Dataset items
= Beginning of Section =

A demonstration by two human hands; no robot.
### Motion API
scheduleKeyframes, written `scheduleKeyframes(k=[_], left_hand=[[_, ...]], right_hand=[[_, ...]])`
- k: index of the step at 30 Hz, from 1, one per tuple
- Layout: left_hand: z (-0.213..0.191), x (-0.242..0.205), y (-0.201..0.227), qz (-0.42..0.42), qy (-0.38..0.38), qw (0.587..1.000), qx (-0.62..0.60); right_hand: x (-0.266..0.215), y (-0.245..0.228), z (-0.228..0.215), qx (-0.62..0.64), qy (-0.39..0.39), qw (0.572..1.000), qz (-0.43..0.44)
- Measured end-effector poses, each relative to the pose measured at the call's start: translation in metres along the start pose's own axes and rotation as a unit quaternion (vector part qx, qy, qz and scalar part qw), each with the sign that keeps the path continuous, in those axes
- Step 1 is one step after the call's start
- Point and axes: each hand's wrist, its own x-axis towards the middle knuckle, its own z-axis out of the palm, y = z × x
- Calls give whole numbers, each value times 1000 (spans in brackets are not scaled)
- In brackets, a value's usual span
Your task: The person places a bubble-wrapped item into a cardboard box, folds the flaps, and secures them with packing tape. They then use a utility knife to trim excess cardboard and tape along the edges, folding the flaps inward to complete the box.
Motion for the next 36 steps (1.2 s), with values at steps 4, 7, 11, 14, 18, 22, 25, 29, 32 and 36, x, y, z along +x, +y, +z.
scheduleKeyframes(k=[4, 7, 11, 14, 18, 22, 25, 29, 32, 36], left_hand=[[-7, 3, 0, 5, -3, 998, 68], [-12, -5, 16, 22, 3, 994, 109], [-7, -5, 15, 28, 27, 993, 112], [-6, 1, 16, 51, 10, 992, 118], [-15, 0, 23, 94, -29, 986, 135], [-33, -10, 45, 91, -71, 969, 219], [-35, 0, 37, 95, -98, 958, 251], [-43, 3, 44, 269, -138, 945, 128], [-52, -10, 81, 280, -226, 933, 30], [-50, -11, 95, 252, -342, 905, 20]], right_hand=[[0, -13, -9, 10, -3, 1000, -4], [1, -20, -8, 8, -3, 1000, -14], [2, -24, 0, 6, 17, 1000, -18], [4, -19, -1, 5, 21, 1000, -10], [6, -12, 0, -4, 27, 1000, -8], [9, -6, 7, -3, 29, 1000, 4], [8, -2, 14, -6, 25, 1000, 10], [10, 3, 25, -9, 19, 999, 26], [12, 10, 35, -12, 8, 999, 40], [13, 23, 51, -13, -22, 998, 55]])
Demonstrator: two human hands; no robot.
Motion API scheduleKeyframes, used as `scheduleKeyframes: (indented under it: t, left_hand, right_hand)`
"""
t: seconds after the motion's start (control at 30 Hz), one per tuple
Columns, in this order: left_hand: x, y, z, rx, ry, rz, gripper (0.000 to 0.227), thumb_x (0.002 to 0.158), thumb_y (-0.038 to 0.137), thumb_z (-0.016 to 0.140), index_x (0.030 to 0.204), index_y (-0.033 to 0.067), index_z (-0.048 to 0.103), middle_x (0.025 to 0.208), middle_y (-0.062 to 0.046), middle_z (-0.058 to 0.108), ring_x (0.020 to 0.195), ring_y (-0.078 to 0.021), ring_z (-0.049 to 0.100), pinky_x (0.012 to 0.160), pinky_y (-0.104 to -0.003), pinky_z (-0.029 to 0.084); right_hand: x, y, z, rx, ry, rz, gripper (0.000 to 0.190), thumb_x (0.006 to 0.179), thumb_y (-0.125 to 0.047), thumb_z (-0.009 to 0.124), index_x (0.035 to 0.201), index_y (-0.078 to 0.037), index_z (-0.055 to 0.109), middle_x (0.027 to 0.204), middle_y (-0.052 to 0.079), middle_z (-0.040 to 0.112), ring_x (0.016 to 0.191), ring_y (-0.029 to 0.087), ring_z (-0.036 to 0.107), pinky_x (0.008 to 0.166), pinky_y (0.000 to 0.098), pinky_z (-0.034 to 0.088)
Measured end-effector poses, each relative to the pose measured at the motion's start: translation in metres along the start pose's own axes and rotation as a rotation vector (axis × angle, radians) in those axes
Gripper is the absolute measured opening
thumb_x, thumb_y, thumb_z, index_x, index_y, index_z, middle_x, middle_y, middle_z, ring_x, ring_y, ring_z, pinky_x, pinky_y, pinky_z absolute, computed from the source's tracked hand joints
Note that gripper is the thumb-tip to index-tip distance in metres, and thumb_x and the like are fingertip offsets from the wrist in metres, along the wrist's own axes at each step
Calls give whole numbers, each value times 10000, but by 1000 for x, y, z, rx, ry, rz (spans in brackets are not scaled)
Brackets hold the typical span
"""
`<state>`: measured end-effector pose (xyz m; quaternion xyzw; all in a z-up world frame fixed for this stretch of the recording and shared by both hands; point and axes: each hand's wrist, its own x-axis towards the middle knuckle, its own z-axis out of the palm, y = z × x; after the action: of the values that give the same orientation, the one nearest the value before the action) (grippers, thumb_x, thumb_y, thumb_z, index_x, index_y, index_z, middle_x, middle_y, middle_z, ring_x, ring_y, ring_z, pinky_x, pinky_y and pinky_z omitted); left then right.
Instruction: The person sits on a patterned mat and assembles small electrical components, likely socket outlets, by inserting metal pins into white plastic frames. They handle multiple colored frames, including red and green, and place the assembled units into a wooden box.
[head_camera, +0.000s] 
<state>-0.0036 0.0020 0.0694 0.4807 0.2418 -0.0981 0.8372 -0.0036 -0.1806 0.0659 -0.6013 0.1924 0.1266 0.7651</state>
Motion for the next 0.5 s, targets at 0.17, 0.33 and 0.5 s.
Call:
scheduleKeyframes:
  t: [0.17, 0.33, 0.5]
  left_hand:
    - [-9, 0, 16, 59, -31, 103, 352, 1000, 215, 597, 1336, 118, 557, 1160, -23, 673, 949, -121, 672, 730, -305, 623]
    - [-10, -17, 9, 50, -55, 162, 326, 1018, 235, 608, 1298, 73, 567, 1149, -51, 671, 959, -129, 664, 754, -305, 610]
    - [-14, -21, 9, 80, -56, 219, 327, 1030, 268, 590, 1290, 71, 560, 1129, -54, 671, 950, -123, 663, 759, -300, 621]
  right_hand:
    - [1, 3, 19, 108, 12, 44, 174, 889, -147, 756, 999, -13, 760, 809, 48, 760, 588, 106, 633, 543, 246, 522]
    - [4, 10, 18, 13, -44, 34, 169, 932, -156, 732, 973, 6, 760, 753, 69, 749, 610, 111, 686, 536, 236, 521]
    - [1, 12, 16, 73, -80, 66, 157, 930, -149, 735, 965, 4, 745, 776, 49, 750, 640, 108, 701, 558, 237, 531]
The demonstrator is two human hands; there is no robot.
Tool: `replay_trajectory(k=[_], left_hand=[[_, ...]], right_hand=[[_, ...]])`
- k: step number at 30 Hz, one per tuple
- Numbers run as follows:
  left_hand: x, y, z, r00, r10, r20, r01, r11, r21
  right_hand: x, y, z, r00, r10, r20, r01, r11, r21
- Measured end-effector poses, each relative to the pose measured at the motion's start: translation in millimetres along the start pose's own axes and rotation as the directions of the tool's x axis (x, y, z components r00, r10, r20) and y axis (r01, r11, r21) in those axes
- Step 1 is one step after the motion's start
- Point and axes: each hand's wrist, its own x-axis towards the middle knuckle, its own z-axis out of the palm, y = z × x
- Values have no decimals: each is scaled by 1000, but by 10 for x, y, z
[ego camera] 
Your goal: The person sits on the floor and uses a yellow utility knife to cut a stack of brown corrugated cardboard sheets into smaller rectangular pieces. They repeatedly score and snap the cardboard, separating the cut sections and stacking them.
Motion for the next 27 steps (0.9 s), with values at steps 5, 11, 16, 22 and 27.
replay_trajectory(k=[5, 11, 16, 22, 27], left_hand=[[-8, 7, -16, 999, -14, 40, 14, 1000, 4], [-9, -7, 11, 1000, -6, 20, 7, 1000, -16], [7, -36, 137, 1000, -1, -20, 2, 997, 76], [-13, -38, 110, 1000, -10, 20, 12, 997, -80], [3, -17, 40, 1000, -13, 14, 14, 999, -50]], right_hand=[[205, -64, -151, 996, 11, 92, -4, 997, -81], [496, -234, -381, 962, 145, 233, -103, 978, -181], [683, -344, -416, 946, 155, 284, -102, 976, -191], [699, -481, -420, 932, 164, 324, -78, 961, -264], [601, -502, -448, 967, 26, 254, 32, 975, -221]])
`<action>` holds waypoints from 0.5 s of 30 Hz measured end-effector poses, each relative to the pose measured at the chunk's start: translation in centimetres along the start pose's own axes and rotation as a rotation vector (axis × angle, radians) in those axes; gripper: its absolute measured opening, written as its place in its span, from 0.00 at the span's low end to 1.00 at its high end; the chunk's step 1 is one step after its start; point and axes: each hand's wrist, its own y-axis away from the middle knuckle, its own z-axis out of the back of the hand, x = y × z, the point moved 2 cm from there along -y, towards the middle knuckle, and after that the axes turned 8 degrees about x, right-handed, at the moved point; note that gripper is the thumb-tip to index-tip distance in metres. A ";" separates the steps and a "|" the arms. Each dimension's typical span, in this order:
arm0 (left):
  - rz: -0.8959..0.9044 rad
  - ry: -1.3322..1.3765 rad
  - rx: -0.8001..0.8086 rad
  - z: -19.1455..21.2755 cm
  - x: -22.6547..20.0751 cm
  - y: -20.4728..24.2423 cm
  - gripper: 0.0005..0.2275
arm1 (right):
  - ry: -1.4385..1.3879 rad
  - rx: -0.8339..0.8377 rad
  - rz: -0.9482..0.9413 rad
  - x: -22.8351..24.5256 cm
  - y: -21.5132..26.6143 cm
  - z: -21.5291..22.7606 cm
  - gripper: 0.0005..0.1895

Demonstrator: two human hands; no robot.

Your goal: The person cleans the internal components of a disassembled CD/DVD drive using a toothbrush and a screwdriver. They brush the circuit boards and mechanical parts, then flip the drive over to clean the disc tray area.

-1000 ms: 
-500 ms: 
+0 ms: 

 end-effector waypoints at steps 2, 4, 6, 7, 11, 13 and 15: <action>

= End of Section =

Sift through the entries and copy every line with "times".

- Calls give whole numbers, each value times 1000 (spans in brackets are not scaled)
Calls give whole numbers, each value times 10000, but by 1000 for x, y, z, rx, ry, rz (spans in brackets are not scaled)

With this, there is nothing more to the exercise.